_EXERCISE REQUIREMENTS_. Read through the lines below for the string "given" and copy each one that has it.

_RECORDS_.
* * * *
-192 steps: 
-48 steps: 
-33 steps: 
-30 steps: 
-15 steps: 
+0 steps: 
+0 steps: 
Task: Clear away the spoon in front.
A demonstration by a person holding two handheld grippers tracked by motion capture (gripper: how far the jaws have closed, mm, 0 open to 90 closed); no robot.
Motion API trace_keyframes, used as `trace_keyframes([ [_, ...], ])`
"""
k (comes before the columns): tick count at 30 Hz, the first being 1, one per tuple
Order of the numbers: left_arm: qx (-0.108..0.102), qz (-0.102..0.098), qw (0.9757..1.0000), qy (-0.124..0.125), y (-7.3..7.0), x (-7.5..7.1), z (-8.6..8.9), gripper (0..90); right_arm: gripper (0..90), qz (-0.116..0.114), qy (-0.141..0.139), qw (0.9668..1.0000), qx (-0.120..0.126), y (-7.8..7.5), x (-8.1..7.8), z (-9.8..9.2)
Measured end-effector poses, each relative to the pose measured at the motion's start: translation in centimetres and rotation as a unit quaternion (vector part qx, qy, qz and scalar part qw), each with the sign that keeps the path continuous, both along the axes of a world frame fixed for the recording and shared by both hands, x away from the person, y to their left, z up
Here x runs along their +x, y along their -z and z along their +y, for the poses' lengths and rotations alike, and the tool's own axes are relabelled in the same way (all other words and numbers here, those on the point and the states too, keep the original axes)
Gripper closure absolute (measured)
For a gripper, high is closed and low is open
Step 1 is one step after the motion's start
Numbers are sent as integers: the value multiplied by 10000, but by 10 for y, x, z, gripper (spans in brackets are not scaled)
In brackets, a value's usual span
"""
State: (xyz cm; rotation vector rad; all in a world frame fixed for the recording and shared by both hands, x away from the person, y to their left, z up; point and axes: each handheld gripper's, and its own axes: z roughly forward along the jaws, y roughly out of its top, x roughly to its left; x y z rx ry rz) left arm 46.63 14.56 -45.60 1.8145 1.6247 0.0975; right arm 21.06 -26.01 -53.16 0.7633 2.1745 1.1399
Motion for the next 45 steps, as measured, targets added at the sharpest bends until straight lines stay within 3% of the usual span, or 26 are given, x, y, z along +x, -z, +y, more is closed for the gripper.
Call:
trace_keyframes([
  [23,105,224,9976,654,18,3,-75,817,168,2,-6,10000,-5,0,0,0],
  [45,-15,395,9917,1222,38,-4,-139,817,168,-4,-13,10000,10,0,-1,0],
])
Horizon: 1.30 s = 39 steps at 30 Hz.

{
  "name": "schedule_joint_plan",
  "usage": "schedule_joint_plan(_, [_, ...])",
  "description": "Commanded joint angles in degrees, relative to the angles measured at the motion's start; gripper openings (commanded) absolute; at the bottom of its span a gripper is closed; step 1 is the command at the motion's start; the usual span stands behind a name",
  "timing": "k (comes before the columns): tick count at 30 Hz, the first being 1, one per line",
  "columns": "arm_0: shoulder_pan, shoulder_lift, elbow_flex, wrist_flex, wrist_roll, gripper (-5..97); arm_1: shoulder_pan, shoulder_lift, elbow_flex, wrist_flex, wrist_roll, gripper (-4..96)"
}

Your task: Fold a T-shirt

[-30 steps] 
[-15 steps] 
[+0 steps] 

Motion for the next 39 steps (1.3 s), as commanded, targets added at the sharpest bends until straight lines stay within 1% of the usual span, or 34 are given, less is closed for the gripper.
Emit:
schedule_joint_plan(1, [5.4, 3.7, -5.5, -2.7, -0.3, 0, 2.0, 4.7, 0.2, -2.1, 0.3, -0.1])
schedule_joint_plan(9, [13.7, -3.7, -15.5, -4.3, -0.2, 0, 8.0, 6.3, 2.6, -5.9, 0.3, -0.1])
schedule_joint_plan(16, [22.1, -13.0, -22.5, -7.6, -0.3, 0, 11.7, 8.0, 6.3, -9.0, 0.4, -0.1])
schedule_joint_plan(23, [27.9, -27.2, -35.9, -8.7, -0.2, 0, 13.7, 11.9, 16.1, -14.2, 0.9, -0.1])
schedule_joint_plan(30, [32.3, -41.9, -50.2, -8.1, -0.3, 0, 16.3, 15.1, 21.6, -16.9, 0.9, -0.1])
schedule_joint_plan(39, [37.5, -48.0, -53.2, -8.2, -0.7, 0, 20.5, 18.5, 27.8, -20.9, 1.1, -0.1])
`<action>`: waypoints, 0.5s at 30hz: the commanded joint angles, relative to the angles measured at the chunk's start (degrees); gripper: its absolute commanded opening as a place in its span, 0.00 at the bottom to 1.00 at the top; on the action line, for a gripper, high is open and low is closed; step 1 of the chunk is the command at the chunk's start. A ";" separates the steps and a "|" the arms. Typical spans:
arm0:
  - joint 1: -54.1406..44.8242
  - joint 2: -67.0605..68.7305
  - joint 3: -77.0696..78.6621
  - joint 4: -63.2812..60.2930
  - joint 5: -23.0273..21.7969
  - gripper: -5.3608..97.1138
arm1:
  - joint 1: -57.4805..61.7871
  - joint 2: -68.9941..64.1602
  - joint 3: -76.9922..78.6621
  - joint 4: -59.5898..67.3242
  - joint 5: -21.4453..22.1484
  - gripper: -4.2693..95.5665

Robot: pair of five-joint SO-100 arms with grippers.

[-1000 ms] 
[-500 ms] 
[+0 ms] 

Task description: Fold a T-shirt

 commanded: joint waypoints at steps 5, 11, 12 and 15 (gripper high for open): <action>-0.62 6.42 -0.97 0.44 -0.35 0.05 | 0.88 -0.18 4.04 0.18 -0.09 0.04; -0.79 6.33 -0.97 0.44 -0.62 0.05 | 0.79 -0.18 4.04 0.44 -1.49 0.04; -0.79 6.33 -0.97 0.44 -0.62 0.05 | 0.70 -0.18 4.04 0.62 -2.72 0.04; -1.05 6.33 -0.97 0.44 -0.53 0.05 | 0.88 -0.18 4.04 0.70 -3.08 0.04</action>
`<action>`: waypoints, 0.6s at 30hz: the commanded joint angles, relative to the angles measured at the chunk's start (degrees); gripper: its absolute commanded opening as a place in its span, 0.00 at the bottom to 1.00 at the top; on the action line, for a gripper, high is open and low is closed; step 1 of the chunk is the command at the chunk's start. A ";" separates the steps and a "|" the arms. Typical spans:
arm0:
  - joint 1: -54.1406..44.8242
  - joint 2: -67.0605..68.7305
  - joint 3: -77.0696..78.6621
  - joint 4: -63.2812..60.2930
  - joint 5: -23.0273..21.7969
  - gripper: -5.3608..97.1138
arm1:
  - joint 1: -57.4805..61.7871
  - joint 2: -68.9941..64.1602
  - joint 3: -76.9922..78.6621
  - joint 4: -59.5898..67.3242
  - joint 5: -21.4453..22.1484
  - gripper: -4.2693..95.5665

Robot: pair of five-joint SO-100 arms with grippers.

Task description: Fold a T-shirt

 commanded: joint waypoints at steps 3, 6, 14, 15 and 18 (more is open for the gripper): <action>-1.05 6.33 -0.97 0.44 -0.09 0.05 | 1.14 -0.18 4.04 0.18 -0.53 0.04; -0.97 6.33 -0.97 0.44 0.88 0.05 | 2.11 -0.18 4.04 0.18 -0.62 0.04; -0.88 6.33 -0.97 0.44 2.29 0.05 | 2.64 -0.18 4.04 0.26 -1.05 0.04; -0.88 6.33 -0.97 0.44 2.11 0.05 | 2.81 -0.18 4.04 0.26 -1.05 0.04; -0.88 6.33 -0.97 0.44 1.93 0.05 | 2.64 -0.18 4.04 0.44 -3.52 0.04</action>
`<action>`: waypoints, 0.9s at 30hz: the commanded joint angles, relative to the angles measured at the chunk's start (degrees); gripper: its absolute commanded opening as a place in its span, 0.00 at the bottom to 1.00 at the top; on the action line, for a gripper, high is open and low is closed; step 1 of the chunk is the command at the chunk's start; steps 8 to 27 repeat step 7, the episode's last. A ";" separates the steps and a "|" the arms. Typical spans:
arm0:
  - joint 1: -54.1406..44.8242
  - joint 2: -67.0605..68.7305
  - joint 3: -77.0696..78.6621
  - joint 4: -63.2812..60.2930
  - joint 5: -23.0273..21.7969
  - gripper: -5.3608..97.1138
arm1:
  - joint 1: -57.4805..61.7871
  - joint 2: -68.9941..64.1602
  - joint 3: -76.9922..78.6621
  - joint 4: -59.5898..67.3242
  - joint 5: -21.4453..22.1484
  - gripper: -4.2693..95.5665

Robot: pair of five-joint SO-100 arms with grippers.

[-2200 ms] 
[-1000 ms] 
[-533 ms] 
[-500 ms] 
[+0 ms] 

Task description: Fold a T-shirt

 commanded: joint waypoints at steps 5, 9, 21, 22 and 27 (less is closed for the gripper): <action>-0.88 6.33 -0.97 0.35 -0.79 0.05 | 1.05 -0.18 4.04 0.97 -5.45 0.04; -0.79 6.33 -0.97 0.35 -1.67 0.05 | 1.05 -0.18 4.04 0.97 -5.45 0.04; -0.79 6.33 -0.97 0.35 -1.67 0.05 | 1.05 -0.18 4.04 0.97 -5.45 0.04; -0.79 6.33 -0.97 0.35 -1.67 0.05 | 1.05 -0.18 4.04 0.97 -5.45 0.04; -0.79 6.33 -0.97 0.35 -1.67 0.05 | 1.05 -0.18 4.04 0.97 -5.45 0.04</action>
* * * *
_ANSWER TO THIS PROBLEM_.
Motion for the next 45 steps, as measured, targets added at the sharpest bends until straight lines stay within 3% of the usual span, or 26 are given, x, y, z along +x, -z, +y, more is closed for the gripper.
Motion for the next 39 steps (1.3 s), as commanded, targets added at the sharpest bends until straight lines stay within 1% of the usual span, or 34 are given, less is closed for the gripper.

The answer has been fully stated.